Imagine you are requested to assist a design team in determining how to best improve the reliability of a product. You learn that the organization produces a range of point of sale (POS) devices and they have invited you to a meeting with their staff to discuss the product and ways to improve the field reliability.
To help understand the situation, you may have already started to think of a set of questions whose answers would lead to suitable recommendations:
1. What is the current field failure rate?
2. What is the Pareto of field failure mechanisms or modes?
3. What is the desired level of field failures that is acceptable (i.e., the goal)?
4. How is the product designed with respect to reliability (i.e., design for reliability activities)?
5. What is the current estimate for field reliability based on internal measurements and modeling?
6. What happens when the product fails?
7. What do the failure analysis reports say about the possible causes of field failures?
8. Do field failures match internal testing results?
The meeting included directors of engineering, manufacturing, quality and procurement and a handful of key engineers from those departments.
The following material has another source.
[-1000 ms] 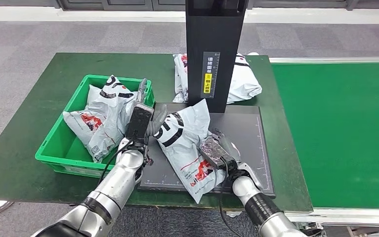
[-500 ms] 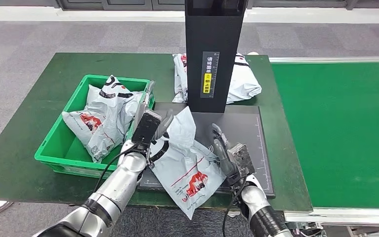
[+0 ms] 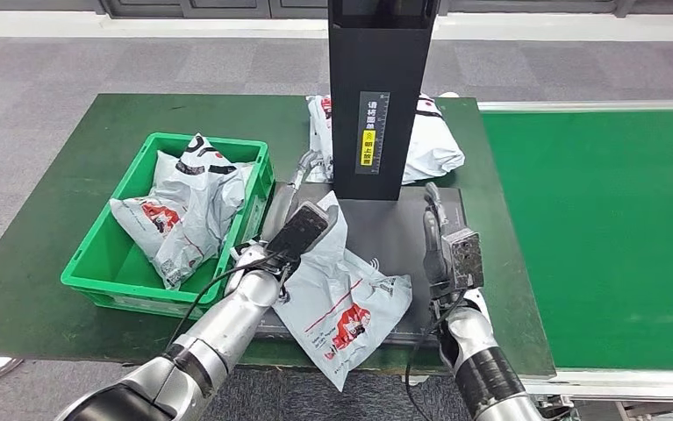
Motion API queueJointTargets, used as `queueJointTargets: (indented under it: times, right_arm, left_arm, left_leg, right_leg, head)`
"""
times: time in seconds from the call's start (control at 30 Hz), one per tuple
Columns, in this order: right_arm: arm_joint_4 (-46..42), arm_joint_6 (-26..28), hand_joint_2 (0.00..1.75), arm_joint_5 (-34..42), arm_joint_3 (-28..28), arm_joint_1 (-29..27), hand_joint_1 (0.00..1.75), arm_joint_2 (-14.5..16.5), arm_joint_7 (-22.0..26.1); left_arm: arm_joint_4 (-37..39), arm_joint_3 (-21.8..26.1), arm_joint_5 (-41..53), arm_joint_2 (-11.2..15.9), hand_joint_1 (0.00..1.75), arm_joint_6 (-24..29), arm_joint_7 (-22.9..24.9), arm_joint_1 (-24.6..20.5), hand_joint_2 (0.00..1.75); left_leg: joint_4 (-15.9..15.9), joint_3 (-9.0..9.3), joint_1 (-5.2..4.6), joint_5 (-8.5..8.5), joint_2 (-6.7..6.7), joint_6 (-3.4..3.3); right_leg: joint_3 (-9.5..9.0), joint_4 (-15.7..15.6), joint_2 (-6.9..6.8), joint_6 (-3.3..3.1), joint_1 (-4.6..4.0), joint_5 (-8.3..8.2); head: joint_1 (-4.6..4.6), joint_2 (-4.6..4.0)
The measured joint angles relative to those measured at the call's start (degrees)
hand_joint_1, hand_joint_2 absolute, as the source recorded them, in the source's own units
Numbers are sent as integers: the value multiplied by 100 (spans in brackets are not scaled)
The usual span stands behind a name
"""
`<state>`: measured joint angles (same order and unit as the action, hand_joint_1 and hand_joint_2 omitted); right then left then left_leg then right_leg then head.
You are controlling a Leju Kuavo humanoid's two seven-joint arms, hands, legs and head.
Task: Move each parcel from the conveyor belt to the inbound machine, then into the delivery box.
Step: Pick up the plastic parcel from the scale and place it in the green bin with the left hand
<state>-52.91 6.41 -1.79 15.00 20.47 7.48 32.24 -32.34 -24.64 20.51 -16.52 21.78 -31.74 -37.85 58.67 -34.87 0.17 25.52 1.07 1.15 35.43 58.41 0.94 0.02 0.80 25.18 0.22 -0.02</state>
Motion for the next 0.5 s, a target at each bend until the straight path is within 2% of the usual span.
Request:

They each provide a brief introduction to their products and reiterated the desire to improve field reliability. You start to ask the above questions in an attempt to understand the situation.
At first, there is little provided by way of response from anyone on the team. Did you hit upon some trade secret? Were you showing your own ignorance by asking such questions?
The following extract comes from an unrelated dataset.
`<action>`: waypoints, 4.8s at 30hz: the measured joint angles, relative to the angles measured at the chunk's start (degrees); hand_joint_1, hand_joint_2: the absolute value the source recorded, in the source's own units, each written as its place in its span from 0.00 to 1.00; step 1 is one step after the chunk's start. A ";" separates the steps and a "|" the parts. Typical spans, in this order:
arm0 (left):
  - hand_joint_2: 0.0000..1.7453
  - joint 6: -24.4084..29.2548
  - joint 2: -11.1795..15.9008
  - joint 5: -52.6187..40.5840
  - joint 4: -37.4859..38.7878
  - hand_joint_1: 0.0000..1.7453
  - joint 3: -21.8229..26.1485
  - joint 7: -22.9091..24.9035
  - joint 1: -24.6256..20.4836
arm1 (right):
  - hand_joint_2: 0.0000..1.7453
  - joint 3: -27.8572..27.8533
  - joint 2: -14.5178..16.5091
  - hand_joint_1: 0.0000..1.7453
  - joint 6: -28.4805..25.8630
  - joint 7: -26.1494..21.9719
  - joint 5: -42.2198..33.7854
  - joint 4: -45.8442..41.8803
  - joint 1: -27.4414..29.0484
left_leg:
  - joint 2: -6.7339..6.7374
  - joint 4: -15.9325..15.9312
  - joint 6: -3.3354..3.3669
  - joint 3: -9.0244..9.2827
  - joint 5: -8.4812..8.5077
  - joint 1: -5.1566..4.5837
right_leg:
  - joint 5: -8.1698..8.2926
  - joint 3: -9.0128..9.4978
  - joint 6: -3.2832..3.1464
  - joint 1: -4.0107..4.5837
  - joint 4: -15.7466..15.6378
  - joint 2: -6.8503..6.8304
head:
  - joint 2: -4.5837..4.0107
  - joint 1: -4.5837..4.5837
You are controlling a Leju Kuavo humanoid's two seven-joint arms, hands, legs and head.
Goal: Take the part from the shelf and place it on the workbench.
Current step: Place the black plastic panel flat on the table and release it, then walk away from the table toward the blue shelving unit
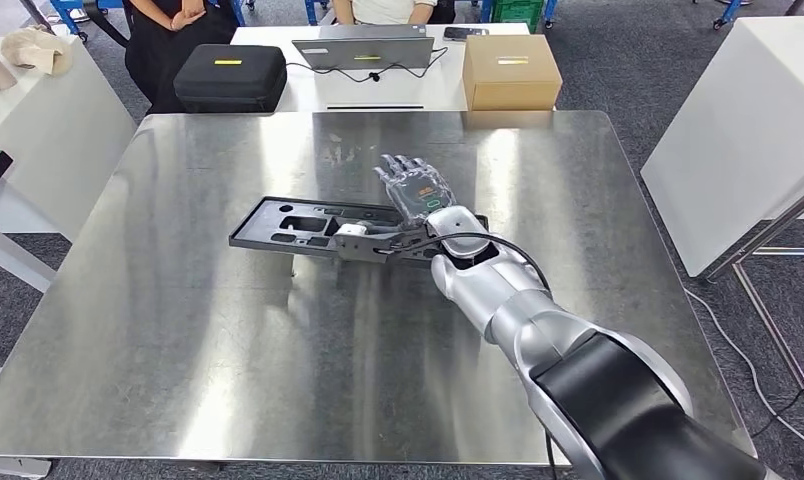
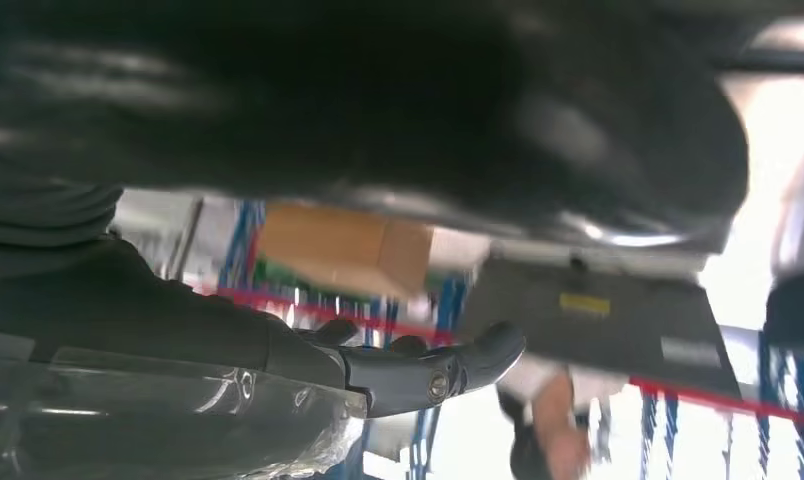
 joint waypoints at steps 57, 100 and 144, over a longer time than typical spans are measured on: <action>0.00 2.21 -2.30 -2.73 0.00 0.00 3.96 0.21 0.33 | 0.00 -16.49 -4.00 0.00 23.97 -36.04 -76.77 -65.81 43.74 | -0.18 -17.16 5.00 9.28 7.21 -1.69 | -3.95 -3.88 3.17 -0.32 7.37 -0.12 | -0.01 0.15; 0.00 0.43 -1.98 -2.78 0.02 0.00 3.96 -0.81 0.64 | 0.00 -15.07 -6.23 0.00 21.23 -37.41 -76.23 -63.47 43.33 | -0.26 -16.40 1.93 3.54 12.01 -0.96 | -3.23 4.96 1.03 0.20 -1.50 -0.06 | -0.01 -0.03; 0.00 1.11 -2.14 -3.26 -0.03 0.00 4.18 -2.08 0.40 | 0.00 -14.07 -9.91 0.00 11.86 -40.06 -70.94 -62.56 47.31 | -0.26 -15.06 1.51 13.19 2.69 -0.63 | 3.10 -2.24 1.86 0.64 0.01 -0.51 | 0.00 -0.15</action>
No; they did not know how many or how the product failed in the field. They had made some assumptions about use, environment, and what could, maybe, possibly go wrong. They had little evidence of field problems. They had not even talked to anyone about the nature of the field issues.
No feedback = problem
The most interesting part of the product’s design was the security feature that destroyed the memory and custom IC when the case was opened or sensed tampering. Destroyed was a pretty accurate description given the physical damage to the components on the circuit board they showed you. Once the product is assembled and the security system activated, it was nearly impossible to disassemble and conduct a circuit analysis. This would make the field failures difficult to analyze.
Compound this ”feature” with the relatively low cost of the device. These two factors lead to a replacement rather than repair strategy when addressing field failures. Furthermore, the failed units were destroyed as they were deemed to have no value for further study.
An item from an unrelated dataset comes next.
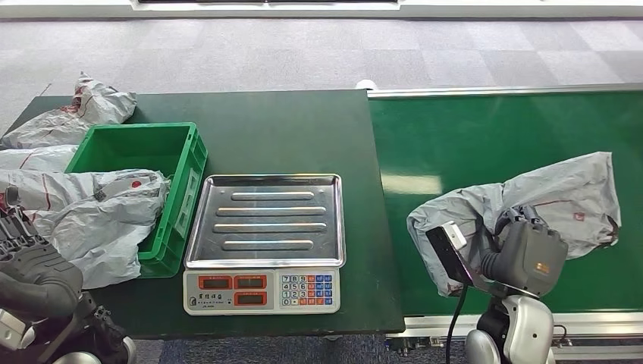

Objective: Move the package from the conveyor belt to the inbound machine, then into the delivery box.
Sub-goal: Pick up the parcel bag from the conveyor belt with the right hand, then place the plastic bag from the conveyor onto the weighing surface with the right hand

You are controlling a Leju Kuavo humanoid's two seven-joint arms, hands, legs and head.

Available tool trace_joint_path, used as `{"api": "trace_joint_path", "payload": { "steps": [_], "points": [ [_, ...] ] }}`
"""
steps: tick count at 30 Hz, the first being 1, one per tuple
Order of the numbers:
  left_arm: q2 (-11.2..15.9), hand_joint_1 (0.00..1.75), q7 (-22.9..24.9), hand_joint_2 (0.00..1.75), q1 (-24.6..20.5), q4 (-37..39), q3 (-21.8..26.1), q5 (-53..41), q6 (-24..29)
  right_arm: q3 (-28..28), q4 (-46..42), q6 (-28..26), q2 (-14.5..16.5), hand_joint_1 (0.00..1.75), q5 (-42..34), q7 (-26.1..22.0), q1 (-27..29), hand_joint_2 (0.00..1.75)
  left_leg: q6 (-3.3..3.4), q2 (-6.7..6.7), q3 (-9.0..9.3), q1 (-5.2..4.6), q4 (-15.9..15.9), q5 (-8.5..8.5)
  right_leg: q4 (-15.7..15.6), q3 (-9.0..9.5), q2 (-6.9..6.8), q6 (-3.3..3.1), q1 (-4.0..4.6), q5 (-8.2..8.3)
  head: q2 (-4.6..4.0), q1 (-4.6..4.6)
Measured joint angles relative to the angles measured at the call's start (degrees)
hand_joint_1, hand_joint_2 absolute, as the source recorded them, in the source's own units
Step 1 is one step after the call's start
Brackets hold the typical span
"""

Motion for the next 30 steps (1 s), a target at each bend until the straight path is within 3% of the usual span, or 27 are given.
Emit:
{"api": "trace_joint_path", "payload": {
  "steps": [9, 17, 19, 21, 24, 27, 30],
  "points": [
    [0.0, 0.00, -0.2, 0.00, 0.0, 0.0, 0.0, 0.1, 0.0, 0.1, -0.1, -0.8, 0.0, 1.75, 0.1, -0.5, 0.0, 1.75, 0.00, 0.00, 0.00, 0.00, 0.0, 0.00, 0.0, 0.00, 0.00, 0.00, 0.00, 0.00, 0.00, 0.00],
    [0.0, 0.00, -2.1, 0.00, 0.2, 0.5, 0.0, 1.9, 0.0, 3.3, -0.8, -2.4, 0.0, 1.75, -2.8, -5.1, -3.4, 1.75, 0.00, 0.03, -0.03, 0.00, 0.0, 0.01, 0.0, 0.00, 0.02, 0.00, 0.00, 0.01, 0.00, 0.00],
    [0.0, 0.00, -2.3, 0.00, -0.1, 0.9, -0.2, 2.5, -0.1, 5.3, 0.2, -2.9, 0.0, 1.75, -5.7, -7.9, -6.3, 1.75, -0.03, 0.06, -0.03, 0.00, 0.0, 0.05, 0.0, -0.01, 0.07, -0.02, 0.00, 0.05, 0.00, 0.00],
    [0.0, 0.00, -2.6, 0.00, -1.1, 1.7, -0.6, 3.2, -0.2, 8.1, 3.2, -3.6, 0.3, 1.75, -10.1, -13.7, -11.0, 1.75, -0.05, 0.10, -0.26, 0.02, 0.0, 0.09, 0.0, 0.02, 0.14, -0.03, 0.02, 0.11, 0.00, 0.01],
    [0.1, 0.00, -3.0, 0.00, -4.3, 4.2, -1.8, 4.8, 0.1, 15.9, 14.4, -4.2, 3.9, 1.75, -15.9, -23.2, -22.1, 1.75, -0.18, 0.41, -0.36, 0.06, -0.1, 0.24, 0.1, -0.21, 0.50, -0.16, 0.05, 0.34, 0.00, -0.01],
    [0.1, 0.00, -3.2, 0.00, -6.9, 6.4, -3.1, 5.6, 0.7, 24.8, 26.5, -6.8, 8.7, 1.75, -17.4, -24.0, -31.4, 1.75, -0.32, 0.32, -0.14, 0.11, -0.1, 0.60, 0.1, -0.50, 0.52, -0.24, 0.07, 0.60, 0.00, -0.05],
    [0.3, 0.00, -3.5, 0.00, -7.2, 7.4, -3.4, 6.1, 1.1, 29.0, 32.6, -6.4, 10.6, 1.75, -17.8, -22.5, -36.2, 1.75, -0.37, -0.03, -0.31, 0.15, -0.1, 0.71, 0.2, -0.51, 0.20, -0.25, 0.14, 0.62, 0.00, -0.04]
  ]
}}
One other piece of information that pertains to this search for reliability improvements is that the organization only has one customer. Every unit they created went to one customer who bundled the POS device with inventory, payroll, building security, cash register, and various other elements that a small business may require to operate efficiently. The POS is only one piece of a larger kit. The service provides a single point of contact for training, installation, maintenance, and service and support.
The design team did component derating and worked closely with procurement, Q & R, and manufacturing to design as robust a product as they could under the cost and other design constraints. They did derating, qualified their vendors, and conducted a wide range of product testing under a wide range of stresses. They actually did a decent job in creating a reasonably reliable product.
It was just that they did not really know whether any of their assumptions and educated guesses were correct. They really did not know the use environment, the range of expected stresses, or even how often the devices were actually used. They did not know how to relate their internal product design and testing to what would occur with actual use.
Since any fielded unit was destroyed before any failure analysis could be conducted, they did not even have a count of how many failed for any reason nor did they have the basic information a Pareto of field failures would provide. They were blind to how the product actually performed. Also, this team had been producing POS devices for over five years and in terms of sales, the devices were relatively successful.
Statistics are important
Without even having a count of failures, how did they know they needed to improve the reliability? Was this a part-per-million improvement or a 20% field failure rate problem attributable to first-year product introduction? No one really knew. They were told to make the product more reliable, but it was impacting the warranty costs.
Warranty costs are something tangible that you can analyze. How much were they paying in warranty? What was the cost per unit shipped of warranty? Again, No one had answers to these questions.
The Director of Engineering then spoke up and tried to explain the situation. Remember: They have one customer for all their products. Once a year the Chief Financial Officer and the customer sit down to discuss pricing, warranty, and sales projections. It was the Chief Financial Officer (CFO) who asked for reliability improvements. It was also the CFO who, if he has the warranty and field failure information, was sharing it, as he considered it company-sensitive information. The CFO did not even talk about the magnitude of the field issues with anyone even in his office. He was not providing any information except to insist that they ”make it better.”
Lesson: Set goals and measure performance
At this point, you likely would be rather frustrated and at a loss for what to recommend. Surely, no organization should be so blind as to how their product was performing.
After some thought and further discussion, you and the directors decide on two courses of action. First, you would go talk to the CFO and attempt to understand the field failure situation by explaining the importance of the information to the rest of the team. Second, to the team would conduct a series of HALTs to attempt to understand the design’s weaknesses. In parallel with this testing, an attempt would be made to fully characterize the use environment and use profiles by conducting surveys, field observations, and questionnaires. To effectively conduct HALTs you need to know the types of stresses the product would experience. Any process operates better when there is a clear goal and a measure of performance. The comparison of the goal and measure provides the necessary feedback that enables design or process improvement.